As per the 2024 financial statements, Roblox posted revenue of $3.6 billion. But it recorded a $935 million loss.
The way Roblox generates revenue has left some parents pulling out their hair.
Roblox has its own in-game currency called Robux that players buy using real currency such as US dollars. The company says that its games are designed by users on its software, a huge draw for the platform, as it claims to encourage children to enhance their coding skills. The company earns money when players spend Robux on game passes or avatar accessories.
Investors see so much potential in Roblox that its market value has shot up to more than $63 billion. In 2021, Time magazine named it among the 100 most influential companies.
A case for stronger regulations
But this hasn’t shielded Roblox from criticism on the matter of child safety, as reports based on insider accounts suggest that the company doesn’t want to spend resources on content moderation and gives precedence to sales.
In October 2024, short seller Hindenburg Research released a damning report, alleging that Roblox exaggerates the number of people who actually visit its platform. The report called Roblox “A Pedophile Hellscape for Kids”.
Joel Scanlan, a senior lecturer at the University of Tasmania, who specialises in cybersecurity and studies social harms of the internet, says adult predators are naturally drawn to games like Roblox because they can hide their age and interact with children.
“I see this as offenders going, ‘Where can I interact with a child and have a really high chance of actually interacting with a child?’ Because it’s easy, it’s full of children, it’s a children’s game.”
Part of the problem stems from Roblox being a metaverse game where children interact and socialise with each other using digital avatars, he says.
Revealing Reality, the research firm, had first-hand experience of how such interactions take place and the ease with which a child can be engaged.
De Ionno says that earlier in 2025, he asked his researchers to join one of Roblox’s social spaces, which are designed to meet and chat with other users, to see what goes on there.
“Within maybe a minute or two, they overheard some conversation which was not child-appropriate. We thought that was a one-off thing. But we went back regularly and quickly established that the concerning behaviour was completely routine.”
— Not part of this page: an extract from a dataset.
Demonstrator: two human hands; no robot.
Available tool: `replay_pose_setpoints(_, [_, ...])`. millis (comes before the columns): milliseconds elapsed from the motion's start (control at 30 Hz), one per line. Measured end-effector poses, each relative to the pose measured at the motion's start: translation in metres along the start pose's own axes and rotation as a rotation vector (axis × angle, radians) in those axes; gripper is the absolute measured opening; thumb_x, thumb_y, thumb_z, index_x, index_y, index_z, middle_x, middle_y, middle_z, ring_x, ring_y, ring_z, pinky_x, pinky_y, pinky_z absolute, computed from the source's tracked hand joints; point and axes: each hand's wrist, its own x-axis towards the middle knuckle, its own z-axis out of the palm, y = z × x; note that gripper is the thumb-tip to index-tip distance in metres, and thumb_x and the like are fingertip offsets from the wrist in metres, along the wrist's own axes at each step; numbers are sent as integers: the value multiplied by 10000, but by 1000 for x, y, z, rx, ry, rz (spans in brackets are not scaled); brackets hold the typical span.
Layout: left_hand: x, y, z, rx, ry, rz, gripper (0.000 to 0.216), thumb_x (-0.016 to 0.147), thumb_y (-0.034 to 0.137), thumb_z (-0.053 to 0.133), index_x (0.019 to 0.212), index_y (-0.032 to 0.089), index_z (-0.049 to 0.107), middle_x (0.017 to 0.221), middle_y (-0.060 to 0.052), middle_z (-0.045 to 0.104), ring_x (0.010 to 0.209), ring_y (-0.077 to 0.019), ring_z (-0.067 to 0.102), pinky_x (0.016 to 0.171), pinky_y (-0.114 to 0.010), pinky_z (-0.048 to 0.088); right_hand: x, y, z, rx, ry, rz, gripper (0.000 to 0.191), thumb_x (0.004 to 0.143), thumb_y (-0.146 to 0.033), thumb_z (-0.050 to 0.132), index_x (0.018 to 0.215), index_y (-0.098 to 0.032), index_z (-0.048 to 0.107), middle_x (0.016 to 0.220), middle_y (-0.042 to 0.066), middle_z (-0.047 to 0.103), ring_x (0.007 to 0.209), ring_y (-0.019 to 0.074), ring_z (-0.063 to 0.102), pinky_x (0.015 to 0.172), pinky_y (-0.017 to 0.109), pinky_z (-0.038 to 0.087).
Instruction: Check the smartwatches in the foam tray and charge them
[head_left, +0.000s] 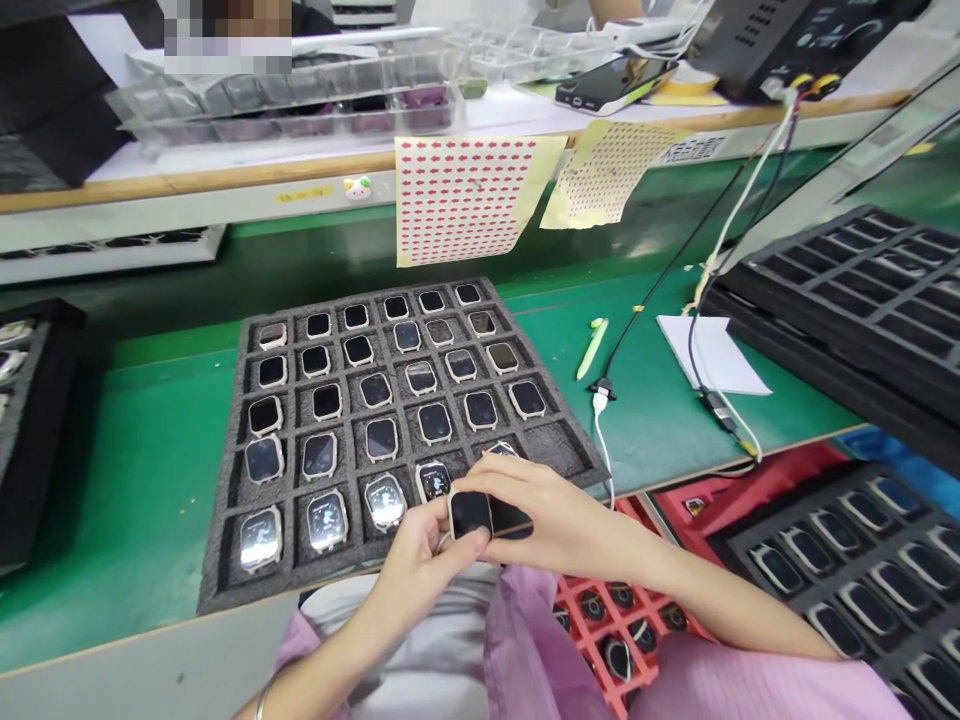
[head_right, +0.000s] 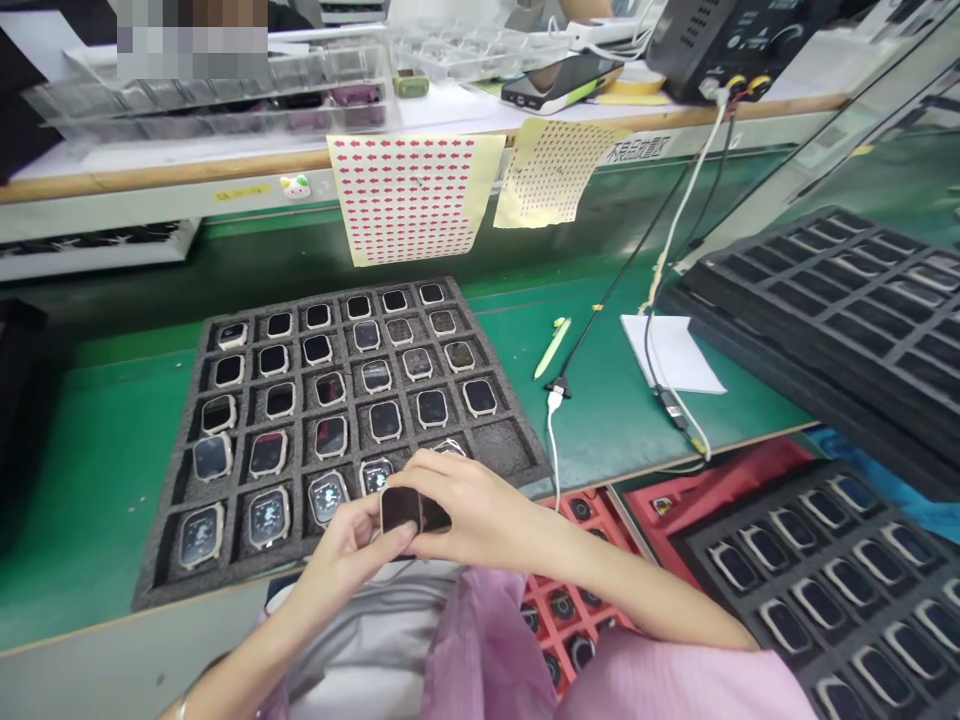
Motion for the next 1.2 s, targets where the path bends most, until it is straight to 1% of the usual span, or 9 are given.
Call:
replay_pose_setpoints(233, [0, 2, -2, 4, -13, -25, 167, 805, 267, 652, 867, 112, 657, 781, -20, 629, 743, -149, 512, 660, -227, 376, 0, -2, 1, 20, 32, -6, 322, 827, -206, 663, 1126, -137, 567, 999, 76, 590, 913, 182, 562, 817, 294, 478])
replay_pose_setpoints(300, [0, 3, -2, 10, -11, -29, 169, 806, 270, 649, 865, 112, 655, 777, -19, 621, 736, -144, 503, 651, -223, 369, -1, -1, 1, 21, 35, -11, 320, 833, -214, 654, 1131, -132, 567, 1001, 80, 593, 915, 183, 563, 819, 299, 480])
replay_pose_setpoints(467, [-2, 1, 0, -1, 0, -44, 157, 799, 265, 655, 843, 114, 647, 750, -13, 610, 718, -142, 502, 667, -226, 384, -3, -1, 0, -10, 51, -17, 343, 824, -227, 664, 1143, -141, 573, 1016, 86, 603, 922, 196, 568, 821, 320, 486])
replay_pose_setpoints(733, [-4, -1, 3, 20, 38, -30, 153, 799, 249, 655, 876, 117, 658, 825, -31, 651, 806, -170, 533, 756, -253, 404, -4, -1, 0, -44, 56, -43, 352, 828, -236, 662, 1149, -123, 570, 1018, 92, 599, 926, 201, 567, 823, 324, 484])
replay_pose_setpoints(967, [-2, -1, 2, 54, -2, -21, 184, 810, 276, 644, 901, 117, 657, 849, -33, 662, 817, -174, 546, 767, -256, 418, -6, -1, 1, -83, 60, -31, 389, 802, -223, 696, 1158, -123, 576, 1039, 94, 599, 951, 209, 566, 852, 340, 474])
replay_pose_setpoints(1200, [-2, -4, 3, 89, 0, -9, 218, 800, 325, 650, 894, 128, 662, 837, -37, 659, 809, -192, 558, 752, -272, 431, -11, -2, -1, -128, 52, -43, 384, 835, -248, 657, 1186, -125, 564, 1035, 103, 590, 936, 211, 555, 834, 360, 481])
De Ionno says his firm doesn’t have any anti-Roblox agenda and understands the challenges tech firms have to face when it comes to protecting children.
However, Roblox founder Baszucki is not so considerate. Faced with criticism that his company wasn’t doing enough to ensure the safety of children, Baszucki told the BBC that parents who are concerned should not let their kids use Roblox.
Stopping a child from being part of the most happening thing is never easy for a parent. A child faces peer pressure and feels left out when all the other kids can name the top brainrots, but he can’t.
“So if their friends at school are playing together on Roblox and say that they’re going to go home and play, you kind of want to be playing with them as well. You wouldn’t want to not be able to do that. So there’s that draw to it,” says De Ionno.
Roblox says it has implemented several child-safety measures, and just this month announced that mandatory age checks have been introduced, which restricts children from talking with adult strangers.
But in the race to get more and more users to hook to your app and turn in a profit, experts say Roblox can not be relied upon entirely to address the issue of child safety.
“It all comes down to dollars,” says Tasmania university’s Scanlan. “They want the platforms to be sticky, they want engagement, they want to leverage the social element of it. The more you use the platform, the more money they make.
“They don’t have an incentive for it to be safe until governments step in and say you’re banned or here’s your regulation.”
Roblox or the industry can’t be expected to self-regulate. This year, multiple countries announced they are considering restricting social media apps such as TikTok for kids under 16.
In the absence of any global consensus on monitoring social media, individual states have stepped in. This is where Roblox is facing its biggest challenge.
“We are gonna see more regulation. I don’t think it’s a bad thing. How many industries exist in the world that have zero regulations? Not many,” says Scanlan.
Until that happens, I need to be content that my son watching Tun Tun Sahur on YouTube is a lesser worry.